No pique dum momento, perdi e achei minha ideia, e esbarrei. A em pé, agora formada, eu conseguia a alumiação daquela desconfiança. Assim. Em que maldei, foi: aquilo não seria traição? Rasteiro, tive que olhei Zé Bebelo, no grude dos olhos. Daí, tão claro e aligeirado pensei ― os prefácios. Aquele tinha sido homem pago estipendiado pelo Governo, agora os soldados do Governo com ele se encontravam. E nós, todos? Diadorim e eu, os tristes e alegres sofrimentos da gente, a célebre morte de Medeiro Vaz, a vingança em nome de Joca Ramiro? Nem eu sabia ao certo, depois, no correr de tantos mêses, o extrato da vida de Zé Bebelo, o que ele tinha realmente feito, somenos se cumprida a viagem de ida até em Goiás. Soubesse, o pior, era que ele, por ofício e por espécie, não podia esbarrar de pensar, não podia esbarrar de pensar inventado para adiante, sem repouso, sempre mais. A gente estava por conta dele ― e sem repouso nenhum também, nenhum ― o portanto. E ele tinha trazido o bando cá para perto do São Francisco, tinha querido falhar os três dias naquela fazenda atacável. Quem sabe, então, o recado para os soldados virem, ele mesmo já não teria enviado, desde tempos? Ideia, essa. Arre de espanto ― ah, como quando onça de-lado pula, quando a canoa revira, quando cobra chicoteia. Désse de ser? Ao caminho dos infernos ― para prazo! Aí , careci de querer a calma. O tiroteio já redobrava. Ouvi a guerra.
Decerto eu estava exagerado. Antes Zé Bebelo havendo de ser mesmo o chefe para a hora, safado capaz. Nem se desprazia. ― Oi, xó! Pra esses, munição não falta?... ― ele escarnecendo disse, quando as descargas vieram em salva mais forte ― o fiufíu e os papocos. Ah as balas que partiam telhas e que as paredes todas recebiam. Cacos caindo, do alto. ― Te apressa, Tatarana, que nós dois temos também de atirar! Alegre dito. Na janela, ali, tinham pendurado igualmente um daqueles couros de boi! bala dava, zaque-zaque, empurrando o couro, daí perdia a força e baldava no chão. A cada bala, o couro se fastava, brando, no ter o choque, balangava e voltava no lugar, só com mossa feita, sem se rasgar. Assim ele amortecia as todas, para isso era que o couro servia. Traição? ― eu não queria pensar. Eu já tinha preenchido três cartas. Não é do tutuco nem do zumbiz das balas, o que daquele dia em minha cabeça não me esqueço; mas do bater do couro preto, adejante, que sempre duro e mole no ar se repetia.
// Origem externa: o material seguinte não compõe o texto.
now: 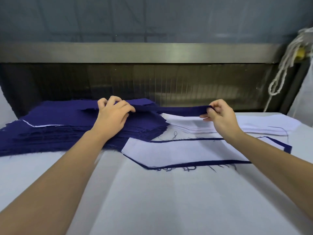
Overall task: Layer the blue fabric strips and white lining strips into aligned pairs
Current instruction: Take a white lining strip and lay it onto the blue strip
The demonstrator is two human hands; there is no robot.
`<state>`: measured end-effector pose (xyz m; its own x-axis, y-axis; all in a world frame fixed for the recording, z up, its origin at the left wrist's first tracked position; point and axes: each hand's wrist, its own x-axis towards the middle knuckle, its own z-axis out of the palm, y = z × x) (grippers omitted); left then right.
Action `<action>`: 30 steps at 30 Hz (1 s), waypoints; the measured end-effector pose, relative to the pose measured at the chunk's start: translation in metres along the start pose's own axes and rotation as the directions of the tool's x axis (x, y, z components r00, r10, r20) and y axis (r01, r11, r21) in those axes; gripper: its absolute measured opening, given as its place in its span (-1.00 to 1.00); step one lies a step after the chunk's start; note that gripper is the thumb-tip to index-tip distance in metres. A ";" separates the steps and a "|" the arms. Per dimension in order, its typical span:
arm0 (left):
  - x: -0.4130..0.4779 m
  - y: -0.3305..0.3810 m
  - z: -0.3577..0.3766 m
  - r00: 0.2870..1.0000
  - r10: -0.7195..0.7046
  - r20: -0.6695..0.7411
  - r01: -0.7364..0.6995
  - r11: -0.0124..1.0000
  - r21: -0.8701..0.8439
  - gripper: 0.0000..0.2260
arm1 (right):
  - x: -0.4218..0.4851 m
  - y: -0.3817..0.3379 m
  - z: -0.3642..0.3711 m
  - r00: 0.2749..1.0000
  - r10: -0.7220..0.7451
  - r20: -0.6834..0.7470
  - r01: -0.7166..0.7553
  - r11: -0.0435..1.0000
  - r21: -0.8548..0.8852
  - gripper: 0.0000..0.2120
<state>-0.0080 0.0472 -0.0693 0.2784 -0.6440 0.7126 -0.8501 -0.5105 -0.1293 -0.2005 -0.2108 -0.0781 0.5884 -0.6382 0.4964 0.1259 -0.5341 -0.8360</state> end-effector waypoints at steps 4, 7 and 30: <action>-0.001 0.021 -0.007 0.987 0.130 0.096 -0.136 0.989 0.055 -0.80 | -0.015 0.007 -0.024 0.999 0.030 -0.015 -0.030 1.000 -0.001 -0.79; -0.005 0.033 -0.008 0.970 0.162 0.181 -0.178 0.981 0.076 -0.79 | -0.025 0.010 -0.046 0.999 0.043 -0.010 -0.043 0.998 -0.042 -0.83; -0.043 0.020 -0.016 0.998 -0.054 0.016 0.054 0.998 0.031 -0.80 | -0.049 0.022 -0.092 0.995 0.050 -0.085 -0.080 0.919 -0.387 -0.71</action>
<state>-0.0439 0.0741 -0.0918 0.3312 -0.6241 0.7077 -0.8195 -0.5620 -0.1120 -0.3005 -0.2424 -0.0989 0.5237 -0.7093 0.4719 -0.2404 -0.6545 -0.7168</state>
Advindo que algum me trouxe mais papel, achado por ali, nos quartos, em remexidas gavetas. Só coisa escrita já, de tinta firme; mas a gente podendo aproveitar o espaço em baixo, ou a banda de trás, reverso dita. Que era que estava escrito nos papéis tão velhos? Um favor de carta, de tempos idos, num vigente fevereiro, 11, quando ainda se tinha Imperador, no nome dele com respeito se falava. E noticiando chegada em poder, de remessa de ferramenta, remédios, algodão trançado tinto. A fatura de negócios com escravos, compra, os recibos, por Nicolau Serapião da Rocha. Outras cartas... ― Escreve, filho, escreve, ligeiro... A traição, então? Altamente eu escutava os gritos dos companheiros, xingatório, no meio da desbraga do quanto combate, na torração. Aqui mesmo, esgueirados para a janela, o Duzentos e o Rasga-em-Baixo agora ombreavam armas, seu vez-em-quando a ponto atiravam. Assim como não pude, eu esbarrei, outra vez ― e encarei Zé Bebelo sem final.
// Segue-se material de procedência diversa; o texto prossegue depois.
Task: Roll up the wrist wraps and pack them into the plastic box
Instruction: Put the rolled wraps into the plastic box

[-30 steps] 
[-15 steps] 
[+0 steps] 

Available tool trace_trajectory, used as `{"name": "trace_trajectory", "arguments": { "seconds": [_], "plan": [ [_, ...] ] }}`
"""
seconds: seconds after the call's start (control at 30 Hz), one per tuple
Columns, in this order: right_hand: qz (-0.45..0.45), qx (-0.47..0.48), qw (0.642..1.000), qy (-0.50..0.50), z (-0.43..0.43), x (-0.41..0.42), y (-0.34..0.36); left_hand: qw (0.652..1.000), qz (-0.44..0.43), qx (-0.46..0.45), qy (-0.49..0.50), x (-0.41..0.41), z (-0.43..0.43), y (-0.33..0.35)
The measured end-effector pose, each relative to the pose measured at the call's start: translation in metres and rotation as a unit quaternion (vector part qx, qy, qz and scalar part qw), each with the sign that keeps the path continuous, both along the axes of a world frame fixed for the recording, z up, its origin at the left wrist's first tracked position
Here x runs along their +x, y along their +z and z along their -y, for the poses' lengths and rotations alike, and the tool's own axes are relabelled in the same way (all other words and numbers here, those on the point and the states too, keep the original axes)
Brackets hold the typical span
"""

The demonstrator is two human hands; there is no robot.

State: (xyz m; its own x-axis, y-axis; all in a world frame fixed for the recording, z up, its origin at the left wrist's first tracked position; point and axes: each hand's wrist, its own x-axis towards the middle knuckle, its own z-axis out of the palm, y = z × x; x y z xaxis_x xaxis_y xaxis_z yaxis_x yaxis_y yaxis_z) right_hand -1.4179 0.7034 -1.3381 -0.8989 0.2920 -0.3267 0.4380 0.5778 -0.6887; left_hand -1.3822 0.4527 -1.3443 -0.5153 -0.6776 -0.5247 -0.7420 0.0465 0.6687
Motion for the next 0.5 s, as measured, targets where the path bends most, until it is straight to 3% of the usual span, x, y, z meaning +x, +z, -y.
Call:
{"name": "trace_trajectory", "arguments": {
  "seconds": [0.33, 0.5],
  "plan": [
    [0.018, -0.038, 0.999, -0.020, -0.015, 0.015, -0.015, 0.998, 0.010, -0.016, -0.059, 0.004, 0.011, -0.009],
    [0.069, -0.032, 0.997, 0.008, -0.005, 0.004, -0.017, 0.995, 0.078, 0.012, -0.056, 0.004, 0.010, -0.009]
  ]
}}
Que é? Que é lá?! ― ele me perguntou. Devia de ter me deduzido, dos meus olhos, mesmo melhor do que o que eu sabia de mim.
A pois... Por que é que o senhor não se assina, ao pé: Zé BebeloVaz Ramiro... como o senhor outrora mesmo declarou?... ― eu cacei contra, reperguntando.
Ato visível, que ele esteve pego, no usual de seu modo, assim, de se espantar no ar. Conheci. As vezes, também, um atraiçóa, sem nem saber o que é que está produzindo ― às falsas hajas! Mas ele não tinha surpreendido a verdade do meu indagar, a expedição de minha dúvida. Conforme, prazido consigo, recachou, e me disse, me engambelando:
Ah, hã -an... Também pensei. Tanto que pensei; mas, não se pode... Muito alta e sincera é a devoção, mas o exato das praxes impõe é outras coisas: impõe é o duro legal...
Aí, fui escrevendo. Simples, fui, porque fui; ah, porque a vida é miserável. A letra saía tremida, no demoroso. Meu outro braço também recomeçava a doer, quáse que. Traição ... ― sem querer eu fui lançando no papel a palavra; mas risquei. Uma bala no couro assoviou soco, outra entrou atrás, entrou com o couro levantado, deu na parede, defronte, ricocheteou e veio cair, quente, perto da gente. Ali na parede, tinha um chifre de boi de se dependurar roupa; até armador de rede era de chifre de boi, naquela Casa. Sumamente, eu esperei o pispissíu de alguma outra bala, eu queira. Soubesse por que? O pensar caladíssimo de Zé Bebelo me perturbava.
Mas ele disse: ― Que é que é? ― se debruçando ― Que erro que foi? Não viu, porque eu já tinha riscado. Mas, então, ele muito falou. Ia explicando. De noite, no escuro feito, ia mandar dois cabras, dos mais espertos viajeiros, para rastejarem por ali, furando o cerco, cada um levava ruma igual daquelas cartas. Assim, Deus azado ajudasse, e eles ou ao menos um deles conseguisse, então era resumo certo que a soldadesca se movimentava de vir. Apareciam, os trapezavam, apropositavam, arrebentavam com os hermógenes!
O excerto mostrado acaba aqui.